▶ The task
Only an exact copy is wanted: the lines from the one holding "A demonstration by" through the last line below, minus the pictures.
** Information shown follows **
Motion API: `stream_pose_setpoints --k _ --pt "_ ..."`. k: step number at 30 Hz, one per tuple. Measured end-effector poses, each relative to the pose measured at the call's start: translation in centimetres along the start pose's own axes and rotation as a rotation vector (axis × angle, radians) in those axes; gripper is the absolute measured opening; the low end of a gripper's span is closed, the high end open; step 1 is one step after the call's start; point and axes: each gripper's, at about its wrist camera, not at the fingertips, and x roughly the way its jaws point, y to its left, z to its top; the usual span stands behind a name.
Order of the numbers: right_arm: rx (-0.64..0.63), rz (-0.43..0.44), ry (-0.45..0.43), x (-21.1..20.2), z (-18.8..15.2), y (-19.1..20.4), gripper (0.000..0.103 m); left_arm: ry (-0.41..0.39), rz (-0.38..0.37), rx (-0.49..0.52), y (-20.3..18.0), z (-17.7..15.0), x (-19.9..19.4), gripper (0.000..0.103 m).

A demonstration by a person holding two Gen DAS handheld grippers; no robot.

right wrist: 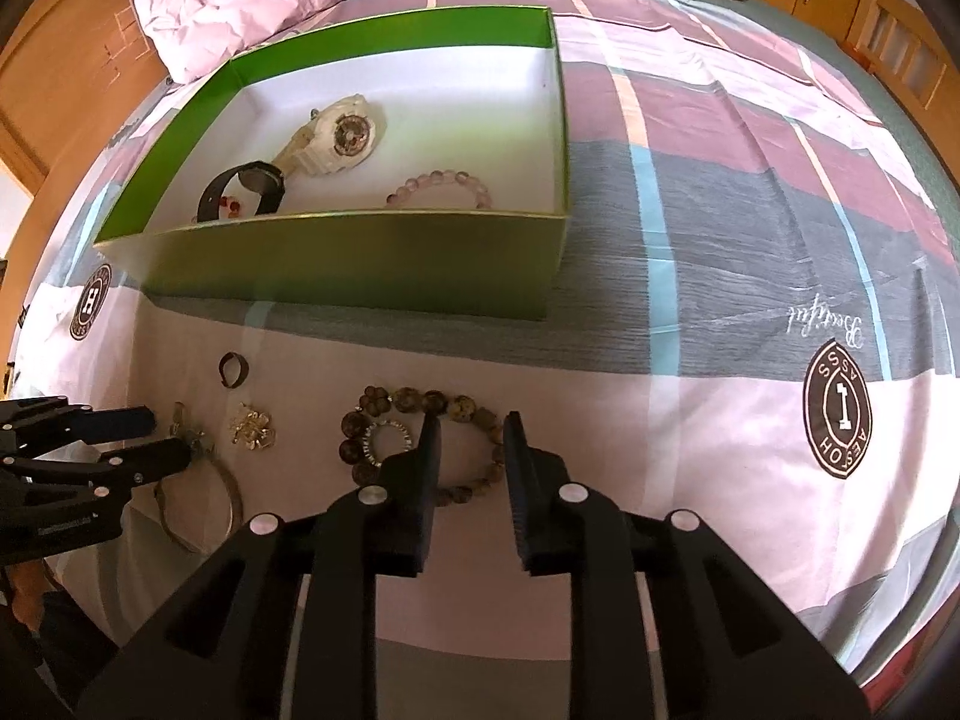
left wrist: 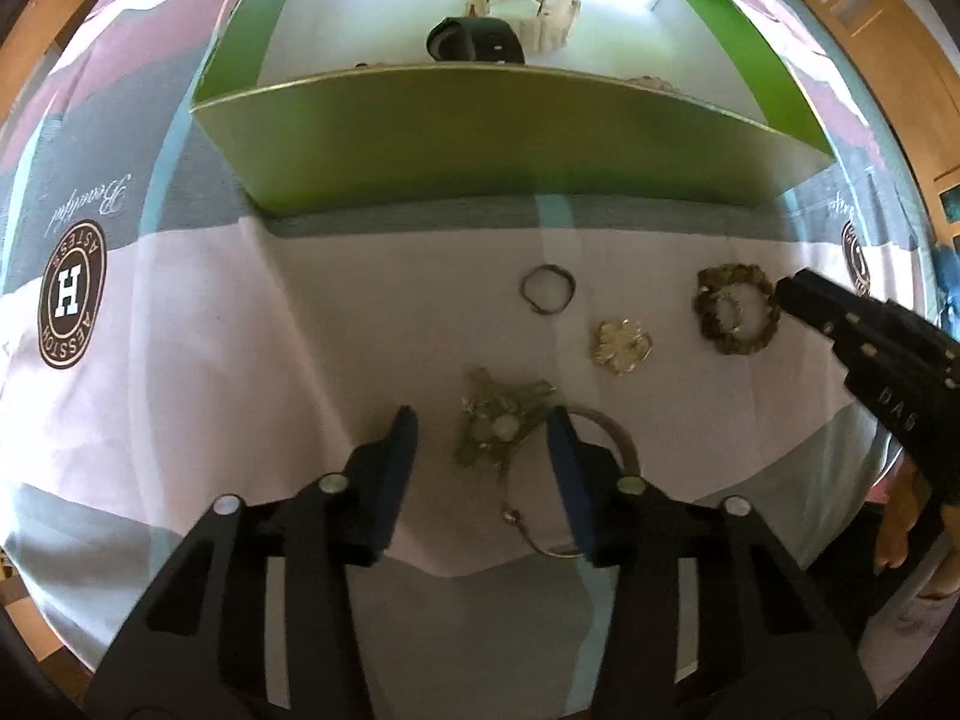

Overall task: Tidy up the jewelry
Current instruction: 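Open the right tool around the dark brown bead bracelet while the left tool approaches the silver bangle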

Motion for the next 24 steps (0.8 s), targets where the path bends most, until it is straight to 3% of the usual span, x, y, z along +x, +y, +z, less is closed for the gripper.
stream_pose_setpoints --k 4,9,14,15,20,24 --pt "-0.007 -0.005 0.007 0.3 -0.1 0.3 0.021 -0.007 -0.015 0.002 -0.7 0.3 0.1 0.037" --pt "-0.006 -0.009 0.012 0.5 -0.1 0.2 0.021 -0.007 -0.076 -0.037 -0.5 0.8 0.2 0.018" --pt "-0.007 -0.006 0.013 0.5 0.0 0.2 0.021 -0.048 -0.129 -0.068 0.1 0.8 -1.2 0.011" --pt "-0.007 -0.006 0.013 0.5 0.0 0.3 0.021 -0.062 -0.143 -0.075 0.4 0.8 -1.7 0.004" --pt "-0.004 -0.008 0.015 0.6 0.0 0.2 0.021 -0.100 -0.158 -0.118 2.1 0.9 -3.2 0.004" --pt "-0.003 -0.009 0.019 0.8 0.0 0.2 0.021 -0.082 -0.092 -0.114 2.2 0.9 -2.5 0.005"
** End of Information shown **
▶ Solution to the problem
A demonstration by a person holding two Gen DAS handheld grippers; no robot.

right wrist: 
left wrist: 

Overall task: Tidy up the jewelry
Current instruction: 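Open the right tool around the dark brown bead bracelet while the left tool approaches the silver bangle
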
Motion for the next 24 steps (0.8 s), targets where the path bends most, until it is straight to 3% of the usual span, x, y, z along +x, +y, +z, less is closed for the gripper.
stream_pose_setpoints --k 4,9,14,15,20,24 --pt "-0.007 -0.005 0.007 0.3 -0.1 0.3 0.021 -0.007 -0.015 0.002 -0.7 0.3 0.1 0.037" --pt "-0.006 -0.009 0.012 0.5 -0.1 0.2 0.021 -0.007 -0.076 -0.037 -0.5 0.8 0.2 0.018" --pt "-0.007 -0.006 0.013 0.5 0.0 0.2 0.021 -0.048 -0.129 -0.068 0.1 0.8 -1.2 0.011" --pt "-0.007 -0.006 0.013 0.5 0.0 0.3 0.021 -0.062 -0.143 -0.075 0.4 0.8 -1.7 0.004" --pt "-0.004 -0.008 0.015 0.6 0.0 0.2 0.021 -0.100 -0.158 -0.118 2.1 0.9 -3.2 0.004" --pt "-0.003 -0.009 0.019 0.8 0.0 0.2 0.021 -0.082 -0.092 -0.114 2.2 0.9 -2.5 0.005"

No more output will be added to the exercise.